Recebe, então, congratulações e
férias por ter impedido a fuga.
O episódio não ocupa mais do
que dois quadrinhos de "Maus", a
"graphic novel" em oito capítulos
escrita e desenhada por Art Spiegelman, de 1978 a 1991. Publicada
no Brasil em duas partes, pela
Brasiliense, em 1986 e em 1995,
"Maus" agora tem uma reedição
pela Companhia das Letras, num
único volume de quase 300 páginas.
Pode parecer estranha a idéia
de adaptar para histórias em
quadrinhos um testemunho do
Holocausto. Art Spiegelman conseguiu isso sem cair no sensacionalismo, na espetacularização
virtuosística do horror que às vezes caracteriza, por influência do
cinema, as obras em quadrinhos
para adultos. Bem ao contrário: o
estilo visual do livro manteve, ao
longo dos muitos anos de sua elaboração, um admirável equilíbrio
de austeridade e delicadeza, de
eficiência medida e de pudor, a
ponto de parecer monótono para
quem o folheia desatento numa
livraria.
É devagar, página por página,
como quem lê um romance tradicional, que vamos tomando conhecimento da personalidade de
Vladek Spiegelman (pai do autor
na vida real) e da história de sua
sobrevivência no campo de extermínio. Obviamente, o impacto
emocional desse tipo de narrativa
atinge níveis extremos e, do ponto
de vista estético, o problema reside justamente em como graduar
a violência da exposição de modo
a não violentar a sensibilidade do
leitor na tentativa de emocioná-lo.
As soluções que Art Spiegelman
encontrou para isso foram simples e consistentes. A mais conhecida foi a de desenhar todos seus
personagens com rostos de animais: os judeus têm cara de rato,
os alemães são felinos de dentes
aguçados, os poloneses ganham
aparência de porcos, os americanos são cachorros. Claro que com
isso, em primeiro lugar, as expressões faciais se reduzem a um repertório mínimo, e cenas ferozes
podem ser apresentadas sem infidelidade, evitando ao mesmo
tempo cair no macabro ou no hediondo.
Pode-se identificar, ademais,
uma dupla ironia nesse recurso.
Em primeiro lugar, aquele mundo -o do nazismo- não tinha
de fato nada que merecesse a
qualificação de humano, de modo que o "irrealismo" dos desenhos corresponderia em parte à
irrealidade da própria situação.
Por outro lado, há um grande
"realismo" nos ratos, cachorros e
gatos de Spiegelman, se comparados aos de Walt Disney: assim, o
mundo feérico e maníaco de Mickey Mouse está nas entrelinhas de
"Maus", como numa espécie de
contraponto ausente às verdades
insuportáveis da narrativa.
Outro recurso estético utilizado
por Spiegelman é de tipo mais literário. O livro entremeia as memórias de Auschwitz com cenas
do presente, colocando o protagonista da história em duas situações distintas. Vladek não é o
tempo todo uma vítima de quem
só devêssemos nos apiedar, mas é
também o pai neurótico, chatíssimo, manipulador, afetivo e torturado do próprio quadrinista.
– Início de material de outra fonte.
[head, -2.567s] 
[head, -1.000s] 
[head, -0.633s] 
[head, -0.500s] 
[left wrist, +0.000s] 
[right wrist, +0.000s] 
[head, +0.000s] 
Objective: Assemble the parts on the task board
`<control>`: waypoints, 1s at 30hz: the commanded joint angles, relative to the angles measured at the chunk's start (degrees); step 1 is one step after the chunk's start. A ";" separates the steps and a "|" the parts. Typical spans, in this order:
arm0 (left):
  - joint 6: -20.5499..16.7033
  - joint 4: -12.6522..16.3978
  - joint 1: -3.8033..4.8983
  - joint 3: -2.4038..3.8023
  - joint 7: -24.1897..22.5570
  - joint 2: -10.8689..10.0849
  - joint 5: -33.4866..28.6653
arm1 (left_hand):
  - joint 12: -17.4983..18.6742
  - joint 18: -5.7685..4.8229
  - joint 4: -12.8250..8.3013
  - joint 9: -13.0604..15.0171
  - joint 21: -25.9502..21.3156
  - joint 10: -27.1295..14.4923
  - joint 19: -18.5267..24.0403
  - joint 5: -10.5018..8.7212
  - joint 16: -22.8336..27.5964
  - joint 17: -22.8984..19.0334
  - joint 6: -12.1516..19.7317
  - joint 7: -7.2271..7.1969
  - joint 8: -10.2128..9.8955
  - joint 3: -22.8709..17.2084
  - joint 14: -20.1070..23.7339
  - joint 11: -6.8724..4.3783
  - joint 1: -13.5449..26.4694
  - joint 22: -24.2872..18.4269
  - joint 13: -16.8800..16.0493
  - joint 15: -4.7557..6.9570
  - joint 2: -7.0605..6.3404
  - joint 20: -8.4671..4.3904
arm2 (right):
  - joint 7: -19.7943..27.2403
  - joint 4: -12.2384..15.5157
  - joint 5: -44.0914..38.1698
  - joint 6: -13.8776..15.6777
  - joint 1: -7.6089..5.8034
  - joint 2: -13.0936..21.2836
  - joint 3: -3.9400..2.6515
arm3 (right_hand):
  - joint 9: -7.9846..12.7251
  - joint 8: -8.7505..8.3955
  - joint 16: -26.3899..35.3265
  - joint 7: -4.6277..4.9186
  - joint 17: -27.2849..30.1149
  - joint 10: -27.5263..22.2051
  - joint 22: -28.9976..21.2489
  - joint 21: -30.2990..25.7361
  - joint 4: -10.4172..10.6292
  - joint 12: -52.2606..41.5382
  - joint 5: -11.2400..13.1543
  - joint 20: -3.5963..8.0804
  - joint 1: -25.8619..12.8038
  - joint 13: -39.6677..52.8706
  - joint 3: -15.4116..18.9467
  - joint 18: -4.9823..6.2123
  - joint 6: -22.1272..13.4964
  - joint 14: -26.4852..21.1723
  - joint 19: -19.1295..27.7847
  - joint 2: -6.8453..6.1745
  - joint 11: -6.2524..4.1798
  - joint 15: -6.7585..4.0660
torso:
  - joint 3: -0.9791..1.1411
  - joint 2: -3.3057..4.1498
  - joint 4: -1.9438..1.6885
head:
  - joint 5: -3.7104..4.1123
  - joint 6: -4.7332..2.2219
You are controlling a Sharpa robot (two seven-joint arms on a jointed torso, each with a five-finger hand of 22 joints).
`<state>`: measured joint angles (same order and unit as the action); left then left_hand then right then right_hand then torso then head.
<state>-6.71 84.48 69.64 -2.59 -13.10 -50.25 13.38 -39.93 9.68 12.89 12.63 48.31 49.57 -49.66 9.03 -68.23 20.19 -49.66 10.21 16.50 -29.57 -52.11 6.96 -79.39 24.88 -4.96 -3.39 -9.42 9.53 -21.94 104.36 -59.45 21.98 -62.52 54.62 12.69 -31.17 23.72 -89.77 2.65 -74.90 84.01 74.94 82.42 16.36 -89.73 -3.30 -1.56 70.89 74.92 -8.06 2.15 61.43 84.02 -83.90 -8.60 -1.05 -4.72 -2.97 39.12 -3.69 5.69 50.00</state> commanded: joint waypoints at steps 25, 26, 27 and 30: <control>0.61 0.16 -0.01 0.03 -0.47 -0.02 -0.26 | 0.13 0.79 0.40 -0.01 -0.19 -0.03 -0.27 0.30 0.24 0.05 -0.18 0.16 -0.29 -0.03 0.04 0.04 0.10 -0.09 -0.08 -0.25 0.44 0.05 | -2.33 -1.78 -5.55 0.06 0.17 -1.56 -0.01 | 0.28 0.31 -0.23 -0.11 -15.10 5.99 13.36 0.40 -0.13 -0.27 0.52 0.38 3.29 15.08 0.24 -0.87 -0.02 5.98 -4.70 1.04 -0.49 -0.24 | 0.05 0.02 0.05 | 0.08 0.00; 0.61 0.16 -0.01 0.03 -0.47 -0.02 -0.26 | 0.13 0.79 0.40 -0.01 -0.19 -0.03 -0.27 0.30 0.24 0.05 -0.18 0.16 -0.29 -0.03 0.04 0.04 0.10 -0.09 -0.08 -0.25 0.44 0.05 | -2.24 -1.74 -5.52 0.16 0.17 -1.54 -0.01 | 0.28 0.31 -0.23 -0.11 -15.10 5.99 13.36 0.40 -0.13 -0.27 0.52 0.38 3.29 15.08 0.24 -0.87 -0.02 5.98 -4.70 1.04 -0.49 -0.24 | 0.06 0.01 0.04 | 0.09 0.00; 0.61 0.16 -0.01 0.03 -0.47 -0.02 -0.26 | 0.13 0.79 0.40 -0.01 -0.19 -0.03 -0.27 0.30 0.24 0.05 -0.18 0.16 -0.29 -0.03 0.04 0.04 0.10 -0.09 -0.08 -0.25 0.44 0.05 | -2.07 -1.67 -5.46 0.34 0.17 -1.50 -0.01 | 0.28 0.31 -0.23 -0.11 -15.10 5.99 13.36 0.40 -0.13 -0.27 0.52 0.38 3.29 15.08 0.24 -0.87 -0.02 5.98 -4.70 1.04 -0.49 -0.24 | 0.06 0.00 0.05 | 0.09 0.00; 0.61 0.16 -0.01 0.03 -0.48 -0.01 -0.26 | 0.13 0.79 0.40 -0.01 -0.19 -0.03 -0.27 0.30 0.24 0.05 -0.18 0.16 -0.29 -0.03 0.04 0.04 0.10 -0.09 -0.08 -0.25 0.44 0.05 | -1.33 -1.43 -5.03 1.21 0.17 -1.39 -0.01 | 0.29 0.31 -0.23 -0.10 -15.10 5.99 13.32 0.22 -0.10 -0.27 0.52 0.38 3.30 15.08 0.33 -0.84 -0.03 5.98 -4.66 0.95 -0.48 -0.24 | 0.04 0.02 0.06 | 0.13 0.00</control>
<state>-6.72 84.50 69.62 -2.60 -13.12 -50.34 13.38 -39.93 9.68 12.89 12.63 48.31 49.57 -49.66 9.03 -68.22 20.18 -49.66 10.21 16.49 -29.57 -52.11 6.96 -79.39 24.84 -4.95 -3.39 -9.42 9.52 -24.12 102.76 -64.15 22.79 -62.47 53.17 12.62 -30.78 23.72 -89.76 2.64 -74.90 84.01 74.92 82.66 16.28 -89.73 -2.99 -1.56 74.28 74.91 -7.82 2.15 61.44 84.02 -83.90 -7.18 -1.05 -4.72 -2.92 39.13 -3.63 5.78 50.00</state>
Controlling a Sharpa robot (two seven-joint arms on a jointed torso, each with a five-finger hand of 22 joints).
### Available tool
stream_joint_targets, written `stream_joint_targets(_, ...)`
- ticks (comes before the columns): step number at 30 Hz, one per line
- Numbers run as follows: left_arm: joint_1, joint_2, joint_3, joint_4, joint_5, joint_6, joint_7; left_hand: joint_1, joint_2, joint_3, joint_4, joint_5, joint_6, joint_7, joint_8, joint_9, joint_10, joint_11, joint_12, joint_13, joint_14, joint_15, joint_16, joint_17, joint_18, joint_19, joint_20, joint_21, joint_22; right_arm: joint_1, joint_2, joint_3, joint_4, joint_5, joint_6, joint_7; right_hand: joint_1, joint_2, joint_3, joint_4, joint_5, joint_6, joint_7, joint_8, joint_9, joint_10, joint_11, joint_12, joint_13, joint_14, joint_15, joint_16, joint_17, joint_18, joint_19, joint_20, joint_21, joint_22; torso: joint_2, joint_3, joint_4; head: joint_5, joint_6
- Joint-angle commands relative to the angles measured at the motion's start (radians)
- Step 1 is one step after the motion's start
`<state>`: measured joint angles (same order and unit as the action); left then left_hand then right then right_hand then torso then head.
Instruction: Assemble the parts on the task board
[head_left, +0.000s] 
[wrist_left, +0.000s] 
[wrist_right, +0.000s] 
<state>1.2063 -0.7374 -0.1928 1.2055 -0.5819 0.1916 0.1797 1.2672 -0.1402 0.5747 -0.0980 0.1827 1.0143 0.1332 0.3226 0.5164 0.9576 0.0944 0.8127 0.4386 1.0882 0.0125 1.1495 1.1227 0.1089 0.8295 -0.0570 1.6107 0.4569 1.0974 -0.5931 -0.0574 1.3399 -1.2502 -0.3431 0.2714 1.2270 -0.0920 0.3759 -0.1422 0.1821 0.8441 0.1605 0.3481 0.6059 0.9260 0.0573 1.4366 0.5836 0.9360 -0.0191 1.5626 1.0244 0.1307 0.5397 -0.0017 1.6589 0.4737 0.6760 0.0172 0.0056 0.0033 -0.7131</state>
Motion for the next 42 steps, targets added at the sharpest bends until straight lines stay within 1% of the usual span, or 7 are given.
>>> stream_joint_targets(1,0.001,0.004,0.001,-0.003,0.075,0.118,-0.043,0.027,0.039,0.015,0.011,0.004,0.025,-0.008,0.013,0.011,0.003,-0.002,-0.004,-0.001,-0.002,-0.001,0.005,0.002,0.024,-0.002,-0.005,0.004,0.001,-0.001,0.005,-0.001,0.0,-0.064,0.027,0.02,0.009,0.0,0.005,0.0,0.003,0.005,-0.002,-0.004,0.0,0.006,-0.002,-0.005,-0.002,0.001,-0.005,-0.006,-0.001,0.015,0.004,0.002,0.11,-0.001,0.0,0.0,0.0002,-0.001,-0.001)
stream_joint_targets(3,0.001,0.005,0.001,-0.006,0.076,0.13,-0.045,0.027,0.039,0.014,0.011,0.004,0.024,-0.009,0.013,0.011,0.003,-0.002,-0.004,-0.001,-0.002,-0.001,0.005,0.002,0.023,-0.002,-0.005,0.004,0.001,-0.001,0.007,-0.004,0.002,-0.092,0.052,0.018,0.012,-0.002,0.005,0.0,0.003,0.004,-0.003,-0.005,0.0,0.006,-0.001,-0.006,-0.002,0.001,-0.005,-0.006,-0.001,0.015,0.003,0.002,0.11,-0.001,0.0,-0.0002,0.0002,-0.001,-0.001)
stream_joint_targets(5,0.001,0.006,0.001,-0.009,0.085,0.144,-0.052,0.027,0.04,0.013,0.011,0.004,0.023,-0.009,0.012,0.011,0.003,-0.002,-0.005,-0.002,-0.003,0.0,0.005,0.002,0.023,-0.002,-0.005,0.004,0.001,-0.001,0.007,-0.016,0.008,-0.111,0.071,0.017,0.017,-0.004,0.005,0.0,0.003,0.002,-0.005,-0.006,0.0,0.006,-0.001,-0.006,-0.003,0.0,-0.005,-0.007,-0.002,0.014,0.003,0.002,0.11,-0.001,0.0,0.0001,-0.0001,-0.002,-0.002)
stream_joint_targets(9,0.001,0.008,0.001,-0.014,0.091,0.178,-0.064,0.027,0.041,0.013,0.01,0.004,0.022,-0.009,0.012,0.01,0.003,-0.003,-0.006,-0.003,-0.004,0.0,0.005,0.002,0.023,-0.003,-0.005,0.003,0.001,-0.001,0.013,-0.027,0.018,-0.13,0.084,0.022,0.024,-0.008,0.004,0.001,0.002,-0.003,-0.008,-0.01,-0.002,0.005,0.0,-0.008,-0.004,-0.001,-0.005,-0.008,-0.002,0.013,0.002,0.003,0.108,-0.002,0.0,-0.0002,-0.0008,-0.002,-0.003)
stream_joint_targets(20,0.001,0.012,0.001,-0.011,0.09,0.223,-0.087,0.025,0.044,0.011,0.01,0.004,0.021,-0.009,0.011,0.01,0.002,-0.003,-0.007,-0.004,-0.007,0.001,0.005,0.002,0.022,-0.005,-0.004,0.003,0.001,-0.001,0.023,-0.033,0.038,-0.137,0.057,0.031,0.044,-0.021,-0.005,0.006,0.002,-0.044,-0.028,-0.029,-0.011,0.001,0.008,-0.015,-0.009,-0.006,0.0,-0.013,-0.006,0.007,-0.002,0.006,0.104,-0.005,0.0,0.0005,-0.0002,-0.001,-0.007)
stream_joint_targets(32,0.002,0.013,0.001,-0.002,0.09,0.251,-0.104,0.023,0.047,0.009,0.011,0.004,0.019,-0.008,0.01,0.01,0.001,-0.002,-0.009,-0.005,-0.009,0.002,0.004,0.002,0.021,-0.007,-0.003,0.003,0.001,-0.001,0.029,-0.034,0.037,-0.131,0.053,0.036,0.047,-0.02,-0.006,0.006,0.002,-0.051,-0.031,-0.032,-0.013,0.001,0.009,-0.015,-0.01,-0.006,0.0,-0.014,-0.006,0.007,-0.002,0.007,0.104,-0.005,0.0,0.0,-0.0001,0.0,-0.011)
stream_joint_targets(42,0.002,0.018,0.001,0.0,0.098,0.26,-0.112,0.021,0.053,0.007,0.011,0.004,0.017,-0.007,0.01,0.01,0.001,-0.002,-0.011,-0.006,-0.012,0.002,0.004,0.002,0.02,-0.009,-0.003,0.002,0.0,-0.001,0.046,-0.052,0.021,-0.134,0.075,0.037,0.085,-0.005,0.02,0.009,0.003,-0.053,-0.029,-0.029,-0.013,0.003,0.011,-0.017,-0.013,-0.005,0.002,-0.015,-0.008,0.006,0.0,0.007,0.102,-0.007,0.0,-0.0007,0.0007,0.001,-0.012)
Torna-se, assim, uma figura notável, economizando fósforos e
migalhas de cereal em plena
abundância norte-americana.
Revela-se racista e implicante, engenhoso e espontâneo; sua plena
realização como personagem, a
meu ver, se confirma quando vemos uma outra personagem, já
no final do livro, dar uma definição surpreendente e plausível a
seu respeito: não há melhor teste
do que esse, a meu ver, para se
avaliar o sucesso de uma determinada caracterização literária.
As cenas de horror, apesar de
todo esse cuidado estético, são de
tirar o sono. Não vou mencioná-las. Basta dizer que, à medida que
a guerra vai terminando, tudo se
torna ainda pior. Os nazistas tratam de acelerar o processo de extermínio dos judeus, sem fornos
crematórios que dessem conta da
tarefa. Determinam a construção
de grandes poços, "covas grandes
como piscinas", diz Vladek, onde
são jogados os cadáveres. "Felizes
dos que morriam na câmara de
gás antes de ir para as covas",
prossegue, e o texto reproduz o
seu sotaque de imigrante: "Outros
tinham de pular nos covas quando ainda estavam vivos. Prisioneiros que trabalhava lá jogava
gasolina nos vivos e nos mortos.
Pegavam gordura dos corpos que
queimava e jogava de novo por
cima para todo mundo queimar
melhor".
Não é preciso -nem é possível- ir mais longe. Isso era o nazismo.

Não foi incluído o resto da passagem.